[What this task involves]: Reading the records below, find how many lines include the word "tray" and give that number alone.

[Recorded data]
____

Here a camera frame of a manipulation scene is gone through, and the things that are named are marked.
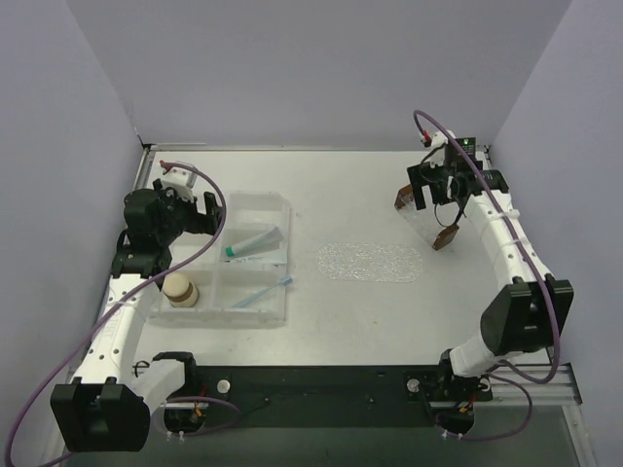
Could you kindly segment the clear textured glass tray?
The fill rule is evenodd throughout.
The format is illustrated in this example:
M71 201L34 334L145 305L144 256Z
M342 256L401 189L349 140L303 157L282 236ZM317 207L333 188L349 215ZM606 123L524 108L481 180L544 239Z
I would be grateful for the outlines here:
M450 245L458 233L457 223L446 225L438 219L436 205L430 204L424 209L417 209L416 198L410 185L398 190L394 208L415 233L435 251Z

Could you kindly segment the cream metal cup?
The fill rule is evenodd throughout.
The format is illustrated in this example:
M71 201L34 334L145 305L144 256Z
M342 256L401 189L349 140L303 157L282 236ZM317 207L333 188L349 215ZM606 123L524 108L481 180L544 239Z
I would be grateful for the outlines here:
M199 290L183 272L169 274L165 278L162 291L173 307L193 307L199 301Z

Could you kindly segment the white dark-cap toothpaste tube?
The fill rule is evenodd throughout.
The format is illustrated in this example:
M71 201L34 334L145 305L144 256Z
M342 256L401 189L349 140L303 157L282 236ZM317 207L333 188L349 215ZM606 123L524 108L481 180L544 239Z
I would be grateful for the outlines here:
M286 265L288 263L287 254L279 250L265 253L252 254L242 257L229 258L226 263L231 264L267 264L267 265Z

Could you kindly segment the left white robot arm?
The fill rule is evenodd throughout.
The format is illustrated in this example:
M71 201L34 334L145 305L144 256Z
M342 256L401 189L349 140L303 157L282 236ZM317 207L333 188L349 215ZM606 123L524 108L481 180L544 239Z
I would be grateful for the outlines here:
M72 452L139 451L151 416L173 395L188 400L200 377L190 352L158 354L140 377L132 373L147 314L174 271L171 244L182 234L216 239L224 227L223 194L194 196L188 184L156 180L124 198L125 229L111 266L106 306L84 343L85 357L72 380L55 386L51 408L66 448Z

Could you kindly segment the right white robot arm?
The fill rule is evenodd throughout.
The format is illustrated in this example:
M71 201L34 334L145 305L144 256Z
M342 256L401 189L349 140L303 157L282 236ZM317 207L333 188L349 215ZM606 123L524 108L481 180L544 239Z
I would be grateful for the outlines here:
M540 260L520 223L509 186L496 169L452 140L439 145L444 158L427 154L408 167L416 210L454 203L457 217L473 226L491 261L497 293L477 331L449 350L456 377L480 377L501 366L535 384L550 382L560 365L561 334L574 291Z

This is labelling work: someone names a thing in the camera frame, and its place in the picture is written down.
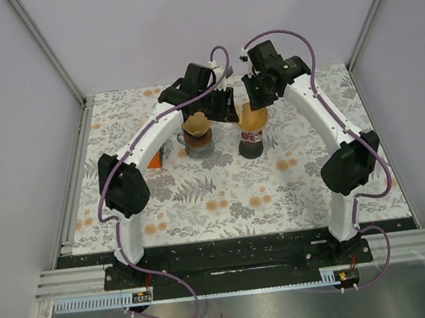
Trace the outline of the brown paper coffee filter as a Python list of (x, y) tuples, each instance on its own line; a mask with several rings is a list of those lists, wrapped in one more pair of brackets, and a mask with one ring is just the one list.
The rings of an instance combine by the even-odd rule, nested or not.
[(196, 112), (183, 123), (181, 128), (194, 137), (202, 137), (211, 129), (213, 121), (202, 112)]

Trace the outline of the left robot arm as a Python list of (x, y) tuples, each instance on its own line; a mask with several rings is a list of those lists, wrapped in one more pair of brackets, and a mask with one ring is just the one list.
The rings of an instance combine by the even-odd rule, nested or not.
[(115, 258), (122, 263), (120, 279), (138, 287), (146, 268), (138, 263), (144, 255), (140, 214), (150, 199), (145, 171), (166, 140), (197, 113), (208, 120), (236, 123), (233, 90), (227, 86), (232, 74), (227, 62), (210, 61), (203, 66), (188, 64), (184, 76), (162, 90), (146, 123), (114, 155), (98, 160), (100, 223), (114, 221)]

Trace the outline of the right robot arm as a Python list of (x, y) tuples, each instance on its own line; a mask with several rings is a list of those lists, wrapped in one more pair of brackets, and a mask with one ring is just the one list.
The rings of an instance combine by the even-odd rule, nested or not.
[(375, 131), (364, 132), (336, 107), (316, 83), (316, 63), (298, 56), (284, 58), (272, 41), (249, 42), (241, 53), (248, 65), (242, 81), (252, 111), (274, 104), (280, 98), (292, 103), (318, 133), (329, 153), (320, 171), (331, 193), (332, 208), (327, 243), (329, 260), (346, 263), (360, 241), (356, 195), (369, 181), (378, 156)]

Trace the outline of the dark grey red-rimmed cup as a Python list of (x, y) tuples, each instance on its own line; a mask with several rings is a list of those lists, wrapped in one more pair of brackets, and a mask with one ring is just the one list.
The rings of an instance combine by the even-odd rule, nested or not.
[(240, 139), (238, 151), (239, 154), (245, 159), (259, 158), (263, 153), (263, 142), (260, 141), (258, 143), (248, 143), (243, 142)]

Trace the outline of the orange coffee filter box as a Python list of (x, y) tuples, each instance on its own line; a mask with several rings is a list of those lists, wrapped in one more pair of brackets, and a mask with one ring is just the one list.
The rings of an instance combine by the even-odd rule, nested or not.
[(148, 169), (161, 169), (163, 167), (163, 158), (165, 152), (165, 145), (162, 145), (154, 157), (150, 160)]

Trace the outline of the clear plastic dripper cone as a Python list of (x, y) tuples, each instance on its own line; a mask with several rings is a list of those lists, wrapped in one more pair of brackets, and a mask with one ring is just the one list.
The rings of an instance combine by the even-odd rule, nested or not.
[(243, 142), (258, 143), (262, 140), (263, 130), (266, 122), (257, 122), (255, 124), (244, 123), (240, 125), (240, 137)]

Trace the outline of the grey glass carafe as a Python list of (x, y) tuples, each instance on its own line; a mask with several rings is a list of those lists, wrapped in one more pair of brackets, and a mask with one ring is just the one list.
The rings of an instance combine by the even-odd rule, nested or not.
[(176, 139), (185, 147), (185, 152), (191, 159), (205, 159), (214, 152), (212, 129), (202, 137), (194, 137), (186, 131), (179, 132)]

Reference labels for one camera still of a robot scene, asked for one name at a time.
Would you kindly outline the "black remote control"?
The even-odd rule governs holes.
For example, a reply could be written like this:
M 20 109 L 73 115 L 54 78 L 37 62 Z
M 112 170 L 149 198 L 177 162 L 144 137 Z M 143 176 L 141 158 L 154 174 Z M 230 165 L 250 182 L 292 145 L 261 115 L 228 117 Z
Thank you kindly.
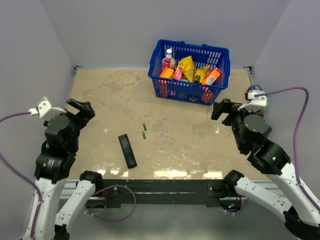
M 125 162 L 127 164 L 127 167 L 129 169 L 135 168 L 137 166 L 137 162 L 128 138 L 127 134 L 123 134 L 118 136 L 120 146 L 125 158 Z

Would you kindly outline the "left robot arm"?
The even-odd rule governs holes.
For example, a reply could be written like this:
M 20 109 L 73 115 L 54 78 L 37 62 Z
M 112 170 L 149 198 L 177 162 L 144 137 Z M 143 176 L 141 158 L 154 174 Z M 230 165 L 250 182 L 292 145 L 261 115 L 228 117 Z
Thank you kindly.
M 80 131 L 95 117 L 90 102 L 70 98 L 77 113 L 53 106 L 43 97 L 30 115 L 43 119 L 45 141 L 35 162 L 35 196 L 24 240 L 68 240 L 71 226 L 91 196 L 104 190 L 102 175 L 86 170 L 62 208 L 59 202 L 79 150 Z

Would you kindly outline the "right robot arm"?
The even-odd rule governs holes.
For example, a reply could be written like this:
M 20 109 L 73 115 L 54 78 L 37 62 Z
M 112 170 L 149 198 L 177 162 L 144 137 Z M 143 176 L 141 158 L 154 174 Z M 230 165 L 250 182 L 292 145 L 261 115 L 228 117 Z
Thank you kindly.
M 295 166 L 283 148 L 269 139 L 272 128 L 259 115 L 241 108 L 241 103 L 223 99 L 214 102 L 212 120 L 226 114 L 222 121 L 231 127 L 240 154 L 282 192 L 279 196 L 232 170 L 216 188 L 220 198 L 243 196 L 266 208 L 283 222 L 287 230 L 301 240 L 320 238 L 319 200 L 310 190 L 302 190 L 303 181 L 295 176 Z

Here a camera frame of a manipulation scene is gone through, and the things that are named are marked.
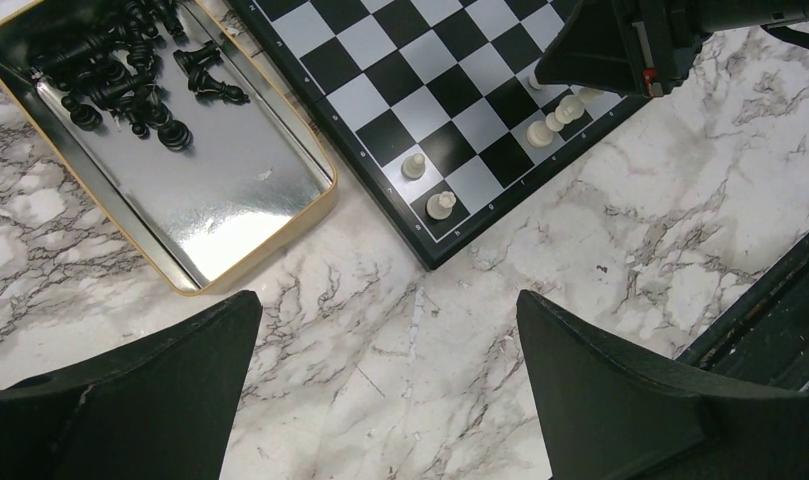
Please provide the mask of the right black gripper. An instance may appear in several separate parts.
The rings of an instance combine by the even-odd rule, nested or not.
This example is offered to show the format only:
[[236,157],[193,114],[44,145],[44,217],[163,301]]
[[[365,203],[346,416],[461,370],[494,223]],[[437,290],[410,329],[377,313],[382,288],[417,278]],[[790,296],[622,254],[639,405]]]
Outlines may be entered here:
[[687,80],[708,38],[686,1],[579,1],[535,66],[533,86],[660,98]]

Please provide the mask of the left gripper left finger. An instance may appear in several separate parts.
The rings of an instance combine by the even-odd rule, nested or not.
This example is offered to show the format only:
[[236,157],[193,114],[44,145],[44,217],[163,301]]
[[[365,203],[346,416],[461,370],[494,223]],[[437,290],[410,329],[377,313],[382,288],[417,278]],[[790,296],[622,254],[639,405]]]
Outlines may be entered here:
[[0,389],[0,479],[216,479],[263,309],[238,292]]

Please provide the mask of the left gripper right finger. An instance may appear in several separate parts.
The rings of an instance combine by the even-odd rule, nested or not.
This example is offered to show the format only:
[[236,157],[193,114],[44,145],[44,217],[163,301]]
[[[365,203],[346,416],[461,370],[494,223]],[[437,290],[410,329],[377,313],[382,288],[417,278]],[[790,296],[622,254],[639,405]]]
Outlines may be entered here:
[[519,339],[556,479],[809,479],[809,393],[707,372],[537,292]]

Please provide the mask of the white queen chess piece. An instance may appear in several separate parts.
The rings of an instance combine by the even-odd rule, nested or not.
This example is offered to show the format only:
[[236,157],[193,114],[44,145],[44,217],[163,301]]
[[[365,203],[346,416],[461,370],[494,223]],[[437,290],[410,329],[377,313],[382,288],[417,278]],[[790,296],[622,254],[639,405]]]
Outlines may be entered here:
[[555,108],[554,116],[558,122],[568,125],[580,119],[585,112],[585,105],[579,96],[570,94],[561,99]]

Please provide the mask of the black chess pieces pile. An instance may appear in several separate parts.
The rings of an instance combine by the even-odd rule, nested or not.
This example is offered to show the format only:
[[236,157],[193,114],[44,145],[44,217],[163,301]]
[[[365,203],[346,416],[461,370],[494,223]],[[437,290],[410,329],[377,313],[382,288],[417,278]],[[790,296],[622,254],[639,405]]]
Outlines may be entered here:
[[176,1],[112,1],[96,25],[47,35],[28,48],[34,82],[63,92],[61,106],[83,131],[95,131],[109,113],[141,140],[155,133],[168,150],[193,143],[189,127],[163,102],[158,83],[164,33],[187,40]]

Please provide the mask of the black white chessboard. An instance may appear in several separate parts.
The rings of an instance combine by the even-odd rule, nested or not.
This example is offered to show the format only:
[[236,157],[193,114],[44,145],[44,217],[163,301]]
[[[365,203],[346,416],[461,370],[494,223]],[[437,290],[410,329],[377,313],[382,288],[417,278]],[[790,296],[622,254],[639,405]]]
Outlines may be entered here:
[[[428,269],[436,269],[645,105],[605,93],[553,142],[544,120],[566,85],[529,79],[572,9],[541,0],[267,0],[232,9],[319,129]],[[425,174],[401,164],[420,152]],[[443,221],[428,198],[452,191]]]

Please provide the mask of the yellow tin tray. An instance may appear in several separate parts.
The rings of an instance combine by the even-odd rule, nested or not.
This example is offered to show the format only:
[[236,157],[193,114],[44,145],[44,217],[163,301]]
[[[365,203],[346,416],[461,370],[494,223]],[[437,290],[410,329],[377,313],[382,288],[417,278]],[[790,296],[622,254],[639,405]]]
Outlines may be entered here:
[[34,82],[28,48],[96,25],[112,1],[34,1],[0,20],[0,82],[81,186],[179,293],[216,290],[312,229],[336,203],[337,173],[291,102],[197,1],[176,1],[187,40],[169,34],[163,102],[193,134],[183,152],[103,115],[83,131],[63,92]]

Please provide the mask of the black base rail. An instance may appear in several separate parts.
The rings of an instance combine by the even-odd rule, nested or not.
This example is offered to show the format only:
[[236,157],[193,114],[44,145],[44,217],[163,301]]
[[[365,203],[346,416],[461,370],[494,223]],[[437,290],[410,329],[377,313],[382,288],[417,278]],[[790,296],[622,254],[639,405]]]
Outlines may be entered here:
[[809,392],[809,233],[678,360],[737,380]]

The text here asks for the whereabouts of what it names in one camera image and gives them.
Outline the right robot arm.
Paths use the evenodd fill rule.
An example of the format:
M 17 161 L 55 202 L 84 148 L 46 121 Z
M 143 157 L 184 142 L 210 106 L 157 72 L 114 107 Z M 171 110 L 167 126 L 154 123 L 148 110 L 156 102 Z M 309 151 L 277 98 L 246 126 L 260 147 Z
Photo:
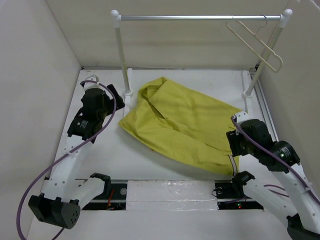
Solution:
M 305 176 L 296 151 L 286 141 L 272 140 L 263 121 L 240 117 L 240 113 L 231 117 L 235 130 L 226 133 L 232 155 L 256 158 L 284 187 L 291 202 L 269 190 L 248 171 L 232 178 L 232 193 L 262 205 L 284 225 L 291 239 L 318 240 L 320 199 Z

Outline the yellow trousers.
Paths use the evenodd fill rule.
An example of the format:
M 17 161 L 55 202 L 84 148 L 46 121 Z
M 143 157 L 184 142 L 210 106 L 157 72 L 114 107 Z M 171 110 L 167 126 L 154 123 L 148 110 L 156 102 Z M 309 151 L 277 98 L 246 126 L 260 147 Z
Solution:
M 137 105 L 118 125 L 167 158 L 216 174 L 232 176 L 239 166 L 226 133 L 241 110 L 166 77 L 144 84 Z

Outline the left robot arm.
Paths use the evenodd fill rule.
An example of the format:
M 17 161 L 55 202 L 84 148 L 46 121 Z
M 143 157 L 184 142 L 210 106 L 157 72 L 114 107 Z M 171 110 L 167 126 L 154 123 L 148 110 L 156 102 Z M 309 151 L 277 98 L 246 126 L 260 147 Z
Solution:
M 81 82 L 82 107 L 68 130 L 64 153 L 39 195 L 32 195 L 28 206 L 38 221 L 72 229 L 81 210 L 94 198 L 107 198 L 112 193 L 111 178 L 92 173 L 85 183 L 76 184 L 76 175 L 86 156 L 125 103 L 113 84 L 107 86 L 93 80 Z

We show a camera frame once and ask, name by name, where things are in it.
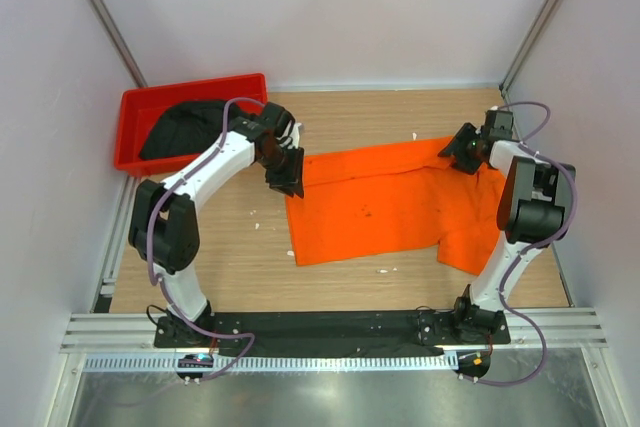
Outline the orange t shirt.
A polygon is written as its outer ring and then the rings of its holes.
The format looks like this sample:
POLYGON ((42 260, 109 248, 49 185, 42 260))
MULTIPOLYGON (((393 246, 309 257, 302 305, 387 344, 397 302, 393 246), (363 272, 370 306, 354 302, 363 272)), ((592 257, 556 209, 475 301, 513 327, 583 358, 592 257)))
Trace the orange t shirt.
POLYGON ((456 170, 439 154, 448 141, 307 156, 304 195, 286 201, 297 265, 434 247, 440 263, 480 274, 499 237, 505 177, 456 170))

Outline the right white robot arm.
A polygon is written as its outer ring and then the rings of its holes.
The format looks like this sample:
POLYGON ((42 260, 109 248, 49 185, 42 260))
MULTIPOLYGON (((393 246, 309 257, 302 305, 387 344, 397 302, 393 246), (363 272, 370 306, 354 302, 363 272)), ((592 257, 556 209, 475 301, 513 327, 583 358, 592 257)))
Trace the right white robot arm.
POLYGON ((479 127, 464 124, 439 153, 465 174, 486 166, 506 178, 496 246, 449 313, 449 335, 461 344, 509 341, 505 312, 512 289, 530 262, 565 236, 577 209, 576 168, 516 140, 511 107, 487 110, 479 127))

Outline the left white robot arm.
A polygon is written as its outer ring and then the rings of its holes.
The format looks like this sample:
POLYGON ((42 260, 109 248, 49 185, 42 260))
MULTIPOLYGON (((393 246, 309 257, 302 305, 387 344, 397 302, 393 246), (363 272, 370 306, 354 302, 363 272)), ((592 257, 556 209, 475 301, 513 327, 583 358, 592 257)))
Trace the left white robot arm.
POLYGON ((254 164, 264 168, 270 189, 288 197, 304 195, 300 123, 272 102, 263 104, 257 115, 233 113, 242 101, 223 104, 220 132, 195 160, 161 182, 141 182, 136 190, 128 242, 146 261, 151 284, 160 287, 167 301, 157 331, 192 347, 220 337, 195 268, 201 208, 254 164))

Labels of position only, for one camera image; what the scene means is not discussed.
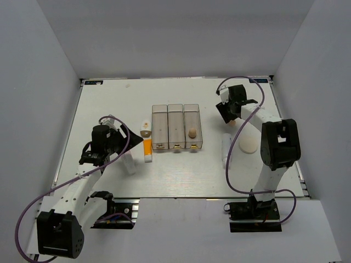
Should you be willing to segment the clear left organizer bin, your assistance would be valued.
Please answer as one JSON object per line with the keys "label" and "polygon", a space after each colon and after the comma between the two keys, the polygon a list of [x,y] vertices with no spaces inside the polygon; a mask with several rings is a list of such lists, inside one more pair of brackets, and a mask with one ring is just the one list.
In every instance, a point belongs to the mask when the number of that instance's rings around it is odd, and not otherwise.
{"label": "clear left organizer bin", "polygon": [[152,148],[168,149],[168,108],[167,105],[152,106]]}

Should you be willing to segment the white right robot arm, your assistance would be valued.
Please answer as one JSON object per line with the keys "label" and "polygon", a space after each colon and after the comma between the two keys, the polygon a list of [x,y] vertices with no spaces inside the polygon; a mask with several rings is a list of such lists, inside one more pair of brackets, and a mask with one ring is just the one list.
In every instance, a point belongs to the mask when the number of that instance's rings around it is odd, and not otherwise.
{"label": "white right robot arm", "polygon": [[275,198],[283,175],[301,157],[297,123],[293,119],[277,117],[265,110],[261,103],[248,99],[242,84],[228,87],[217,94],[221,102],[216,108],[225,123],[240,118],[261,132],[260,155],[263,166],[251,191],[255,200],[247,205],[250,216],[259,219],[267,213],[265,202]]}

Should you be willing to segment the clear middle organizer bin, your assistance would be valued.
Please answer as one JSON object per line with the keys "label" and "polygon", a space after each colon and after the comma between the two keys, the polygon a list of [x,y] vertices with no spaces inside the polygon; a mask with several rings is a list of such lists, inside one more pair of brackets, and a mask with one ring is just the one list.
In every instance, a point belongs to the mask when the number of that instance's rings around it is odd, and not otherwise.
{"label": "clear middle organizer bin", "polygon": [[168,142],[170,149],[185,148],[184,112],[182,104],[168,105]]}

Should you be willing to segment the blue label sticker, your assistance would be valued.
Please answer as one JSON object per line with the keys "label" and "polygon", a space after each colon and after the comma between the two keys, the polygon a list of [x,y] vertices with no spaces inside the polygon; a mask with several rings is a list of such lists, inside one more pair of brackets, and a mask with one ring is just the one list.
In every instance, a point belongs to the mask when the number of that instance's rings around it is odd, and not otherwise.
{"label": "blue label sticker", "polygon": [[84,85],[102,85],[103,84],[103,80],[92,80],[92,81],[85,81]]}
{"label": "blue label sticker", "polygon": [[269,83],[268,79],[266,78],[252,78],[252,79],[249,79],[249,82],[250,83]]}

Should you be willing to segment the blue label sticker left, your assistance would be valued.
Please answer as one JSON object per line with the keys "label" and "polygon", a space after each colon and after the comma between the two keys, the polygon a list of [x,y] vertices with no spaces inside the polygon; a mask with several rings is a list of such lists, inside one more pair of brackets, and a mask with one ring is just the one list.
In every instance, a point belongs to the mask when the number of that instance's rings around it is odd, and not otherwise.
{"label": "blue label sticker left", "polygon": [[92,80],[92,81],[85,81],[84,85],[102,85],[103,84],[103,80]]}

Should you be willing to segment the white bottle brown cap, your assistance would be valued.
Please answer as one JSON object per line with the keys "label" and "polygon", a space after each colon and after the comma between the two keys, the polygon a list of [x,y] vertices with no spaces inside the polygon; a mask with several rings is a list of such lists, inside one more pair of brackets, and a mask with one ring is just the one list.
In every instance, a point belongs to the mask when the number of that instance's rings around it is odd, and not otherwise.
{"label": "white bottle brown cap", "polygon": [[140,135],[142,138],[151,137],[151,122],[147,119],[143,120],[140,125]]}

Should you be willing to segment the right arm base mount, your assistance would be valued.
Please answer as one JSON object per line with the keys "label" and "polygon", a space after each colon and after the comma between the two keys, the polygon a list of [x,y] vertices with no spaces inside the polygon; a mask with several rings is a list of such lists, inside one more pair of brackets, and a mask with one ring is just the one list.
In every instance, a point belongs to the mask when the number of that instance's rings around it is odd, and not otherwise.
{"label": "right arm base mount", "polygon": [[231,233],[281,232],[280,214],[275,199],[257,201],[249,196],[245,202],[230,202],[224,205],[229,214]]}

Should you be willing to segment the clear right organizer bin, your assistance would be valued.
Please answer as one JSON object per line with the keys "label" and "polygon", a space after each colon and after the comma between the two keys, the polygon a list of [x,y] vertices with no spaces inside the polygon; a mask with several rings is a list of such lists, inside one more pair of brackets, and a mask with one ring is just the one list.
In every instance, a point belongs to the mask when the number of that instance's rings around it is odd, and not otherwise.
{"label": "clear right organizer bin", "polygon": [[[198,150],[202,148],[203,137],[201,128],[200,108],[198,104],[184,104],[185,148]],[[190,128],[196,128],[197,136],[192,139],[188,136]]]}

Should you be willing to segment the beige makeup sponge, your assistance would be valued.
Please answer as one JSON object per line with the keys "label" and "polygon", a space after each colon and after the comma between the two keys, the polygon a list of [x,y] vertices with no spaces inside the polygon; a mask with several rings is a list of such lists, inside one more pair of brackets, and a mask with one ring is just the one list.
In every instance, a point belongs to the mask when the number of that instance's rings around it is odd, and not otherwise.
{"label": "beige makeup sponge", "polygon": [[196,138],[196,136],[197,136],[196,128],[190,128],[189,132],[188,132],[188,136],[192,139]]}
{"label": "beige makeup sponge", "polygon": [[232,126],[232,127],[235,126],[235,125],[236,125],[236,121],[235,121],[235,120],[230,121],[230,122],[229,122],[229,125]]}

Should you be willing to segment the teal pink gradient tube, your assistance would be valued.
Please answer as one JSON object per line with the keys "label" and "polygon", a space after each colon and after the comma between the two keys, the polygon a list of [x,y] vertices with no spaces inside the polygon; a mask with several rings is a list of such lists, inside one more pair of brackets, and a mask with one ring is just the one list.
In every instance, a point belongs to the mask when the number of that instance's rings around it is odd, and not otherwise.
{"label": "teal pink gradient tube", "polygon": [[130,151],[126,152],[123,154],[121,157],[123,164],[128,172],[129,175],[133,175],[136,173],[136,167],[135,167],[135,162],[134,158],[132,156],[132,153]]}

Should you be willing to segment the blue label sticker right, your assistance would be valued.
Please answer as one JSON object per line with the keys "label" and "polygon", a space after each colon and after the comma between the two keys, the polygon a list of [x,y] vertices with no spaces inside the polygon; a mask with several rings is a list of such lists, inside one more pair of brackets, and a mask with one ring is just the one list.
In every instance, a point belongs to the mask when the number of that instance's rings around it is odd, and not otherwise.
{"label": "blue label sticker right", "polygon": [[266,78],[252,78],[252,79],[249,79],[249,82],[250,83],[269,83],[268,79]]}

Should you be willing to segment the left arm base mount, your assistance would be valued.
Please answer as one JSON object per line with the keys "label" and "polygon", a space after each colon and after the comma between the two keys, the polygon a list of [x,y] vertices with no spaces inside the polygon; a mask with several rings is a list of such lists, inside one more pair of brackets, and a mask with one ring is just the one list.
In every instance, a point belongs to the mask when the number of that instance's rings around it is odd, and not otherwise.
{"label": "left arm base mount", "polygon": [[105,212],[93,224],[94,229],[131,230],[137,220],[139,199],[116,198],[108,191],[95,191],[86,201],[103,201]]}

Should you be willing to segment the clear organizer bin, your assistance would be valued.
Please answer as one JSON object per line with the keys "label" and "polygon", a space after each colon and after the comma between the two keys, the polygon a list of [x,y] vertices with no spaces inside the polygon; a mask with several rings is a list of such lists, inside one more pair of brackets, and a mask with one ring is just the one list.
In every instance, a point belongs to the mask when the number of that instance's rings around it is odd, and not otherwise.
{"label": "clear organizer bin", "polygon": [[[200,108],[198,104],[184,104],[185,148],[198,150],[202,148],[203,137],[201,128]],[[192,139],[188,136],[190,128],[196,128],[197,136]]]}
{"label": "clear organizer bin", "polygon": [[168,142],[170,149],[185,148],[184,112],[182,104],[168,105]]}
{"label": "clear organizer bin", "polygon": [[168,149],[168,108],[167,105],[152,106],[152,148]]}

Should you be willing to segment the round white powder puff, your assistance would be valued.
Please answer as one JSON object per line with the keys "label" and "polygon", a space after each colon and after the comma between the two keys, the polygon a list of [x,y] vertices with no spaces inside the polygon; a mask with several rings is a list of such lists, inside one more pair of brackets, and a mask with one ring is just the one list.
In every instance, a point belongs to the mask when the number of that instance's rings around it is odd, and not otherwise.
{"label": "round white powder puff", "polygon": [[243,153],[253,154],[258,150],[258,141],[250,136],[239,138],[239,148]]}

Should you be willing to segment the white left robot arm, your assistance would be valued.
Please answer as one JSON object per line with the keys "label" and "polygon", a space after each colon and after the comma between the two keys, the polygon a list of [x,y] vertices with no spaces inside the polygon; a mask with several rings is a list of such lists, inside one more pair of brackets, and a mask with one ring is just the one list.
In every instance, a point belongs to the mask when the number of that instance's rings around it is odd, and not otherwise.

____

[Answer to this problem]: 2